- [What the task requires] Wherever the word "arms" shows up in the data, report the line it sits in.

- [Task inputs]
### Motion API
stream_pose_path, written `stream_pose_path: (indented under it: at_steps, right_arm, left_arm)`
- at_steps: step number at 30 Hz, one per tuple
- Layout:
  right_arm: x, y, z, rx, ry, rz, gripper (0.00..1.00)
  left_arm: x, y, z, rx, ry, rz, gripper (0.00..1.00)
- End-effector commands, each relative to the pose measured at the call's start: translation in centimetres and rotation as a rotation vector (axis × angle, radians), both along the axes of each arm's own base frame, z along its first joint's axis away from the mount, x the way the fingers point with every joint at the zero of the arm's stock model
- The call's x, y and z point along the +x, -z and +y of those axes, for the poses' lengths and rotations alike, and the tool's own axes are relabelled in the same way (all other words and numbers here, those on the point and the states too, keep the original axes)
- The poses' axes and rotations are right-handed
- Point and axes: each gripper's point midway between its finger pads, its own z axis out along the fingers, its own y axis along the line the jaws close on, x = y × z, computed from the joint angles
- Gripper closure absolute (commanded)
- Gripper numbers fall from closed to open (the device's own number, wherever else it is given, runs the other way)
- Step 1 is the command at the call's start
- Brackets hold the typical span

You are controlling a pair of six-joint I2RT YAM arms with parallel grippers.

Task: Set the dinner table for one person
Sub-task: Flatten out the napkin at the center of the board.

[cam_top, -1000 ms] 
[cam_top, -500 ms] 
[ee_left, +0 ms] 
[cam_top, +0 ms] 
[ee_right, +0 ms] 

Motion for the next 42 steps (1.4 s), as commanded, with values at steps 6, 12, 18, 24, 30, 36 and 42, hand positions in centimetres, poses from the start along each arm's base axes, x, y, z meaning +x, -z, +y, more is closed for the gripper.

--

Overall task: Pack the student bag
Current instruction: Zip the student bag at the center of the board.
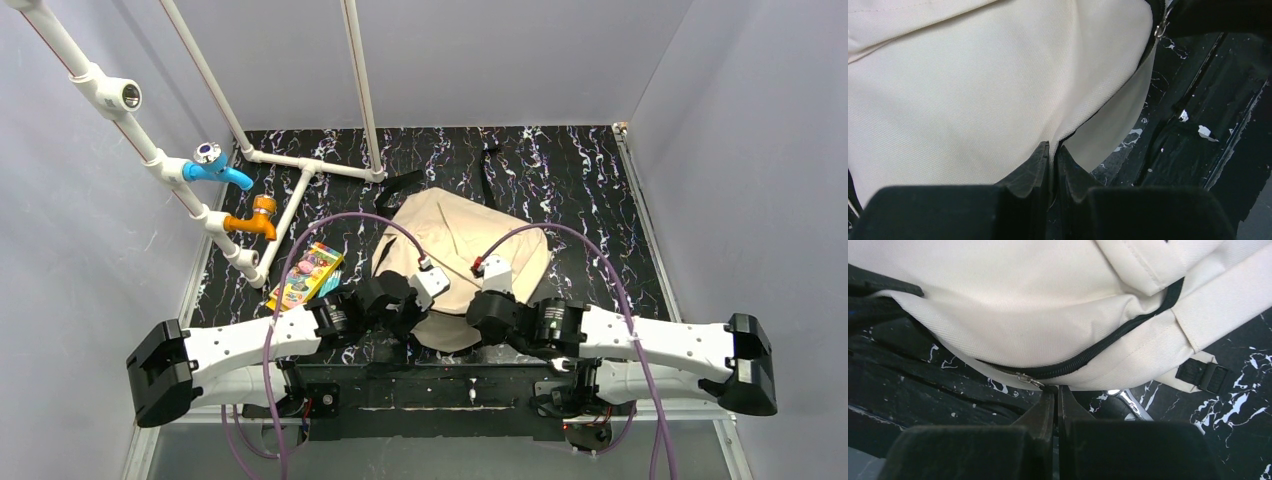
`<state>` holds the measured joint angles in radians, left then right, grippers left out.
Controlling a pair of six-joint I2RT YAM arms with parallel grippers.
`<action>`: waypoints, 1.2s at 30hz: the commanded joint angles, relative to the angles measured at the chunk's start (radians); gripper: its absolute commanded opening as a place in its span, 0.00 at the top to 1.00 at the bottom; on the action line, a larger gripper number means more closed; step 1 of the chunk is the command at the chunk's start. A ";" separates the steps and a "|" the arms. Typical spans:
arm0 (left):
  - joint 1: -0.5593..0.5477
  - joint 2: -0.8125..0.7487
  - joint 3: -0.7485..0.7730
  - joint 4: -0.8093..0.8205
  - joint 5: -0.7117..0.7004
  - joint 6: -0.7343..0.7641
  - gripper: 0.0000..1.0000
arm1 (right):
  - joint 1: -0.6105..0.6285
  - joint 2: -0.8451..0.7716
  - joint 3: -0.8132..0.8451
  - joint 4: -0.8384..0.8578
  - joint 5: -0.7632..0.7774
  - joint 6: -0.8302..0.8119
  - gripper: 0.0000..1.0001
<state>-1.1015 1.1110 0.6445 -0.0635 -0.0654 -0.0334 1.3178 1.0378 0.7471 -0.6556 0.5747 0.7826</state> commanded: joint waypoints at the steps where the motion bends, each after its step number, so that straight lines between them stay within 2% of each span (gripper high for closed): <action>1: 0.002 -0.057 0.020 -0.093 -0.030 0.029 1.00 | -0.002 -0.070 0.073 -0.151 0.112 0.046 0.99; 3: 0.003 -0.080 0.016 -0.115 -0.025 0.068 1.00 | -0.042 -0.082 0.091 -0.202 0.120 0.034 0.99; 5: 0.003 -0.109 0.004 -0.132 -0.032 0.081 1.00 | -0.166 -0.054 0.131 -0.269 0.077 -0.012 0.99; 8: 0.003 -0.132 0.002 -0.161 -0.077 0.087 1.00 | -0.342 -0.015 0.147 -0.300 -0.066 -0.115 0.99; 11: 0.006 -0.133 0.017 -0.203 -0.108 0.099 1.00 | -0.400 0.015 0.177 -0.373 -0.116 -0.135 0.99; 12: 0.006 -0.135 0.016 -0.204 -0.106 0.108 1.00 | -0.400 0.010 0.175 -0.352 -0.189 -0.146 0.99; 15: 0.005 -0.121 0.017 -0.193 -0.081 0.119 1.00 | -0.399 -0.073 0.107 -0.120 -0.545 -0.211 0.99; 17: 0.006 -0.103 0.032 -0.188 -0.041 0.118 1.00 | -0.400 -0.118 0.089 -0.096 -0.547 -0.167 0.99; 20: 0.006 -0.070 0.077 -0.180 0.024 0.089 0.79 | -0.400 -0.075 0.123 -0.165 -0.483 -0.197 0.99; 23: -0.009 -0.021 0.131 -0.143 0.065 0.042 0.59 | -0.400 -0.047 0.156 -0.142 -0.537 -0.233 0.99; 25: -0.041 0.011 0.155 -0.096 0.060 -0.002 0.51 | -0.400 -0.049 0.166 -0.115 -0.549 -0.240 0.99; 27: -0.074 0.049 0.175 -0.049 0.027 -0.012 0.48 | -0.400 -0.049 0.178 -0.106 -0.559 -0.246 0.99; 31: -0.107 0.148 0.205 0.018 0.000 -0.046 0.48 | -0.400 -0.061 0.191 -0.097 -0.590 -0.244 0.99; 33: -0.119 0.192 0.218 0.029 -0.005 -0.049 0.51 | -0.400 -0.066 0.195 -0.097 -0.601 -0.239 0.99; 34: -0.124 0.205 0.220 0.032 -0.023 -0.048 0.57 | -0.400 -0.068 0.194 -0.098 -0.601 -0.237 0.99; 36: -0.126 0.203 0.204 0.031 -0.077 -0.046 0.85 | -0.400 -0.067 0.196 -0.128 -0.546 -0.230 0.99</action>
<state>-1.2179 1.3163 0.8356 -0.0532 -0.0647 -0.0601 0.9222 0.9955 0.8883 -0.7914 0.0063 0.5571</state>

- [Result]
You are controlling a pair of six-joint I2RT YAM arms with parallel grippers.
Controlling a pair of six-joint I2RT YAM arms with parallel grippers.
`<action>`: waypoints, 1.2s at 30hz: the commanded joint angles, relative to the angles measured at the chunk's start (radians); gripper: its absolute commanded opening as a place in its span, 0.00 at the top to 1.00 at the bottom; on the action line, a larger gripper number means more closed; step 1 of the chunk is the command at the chunk's start. A ";" separates the steps and a "|" the arms. Typical spans:

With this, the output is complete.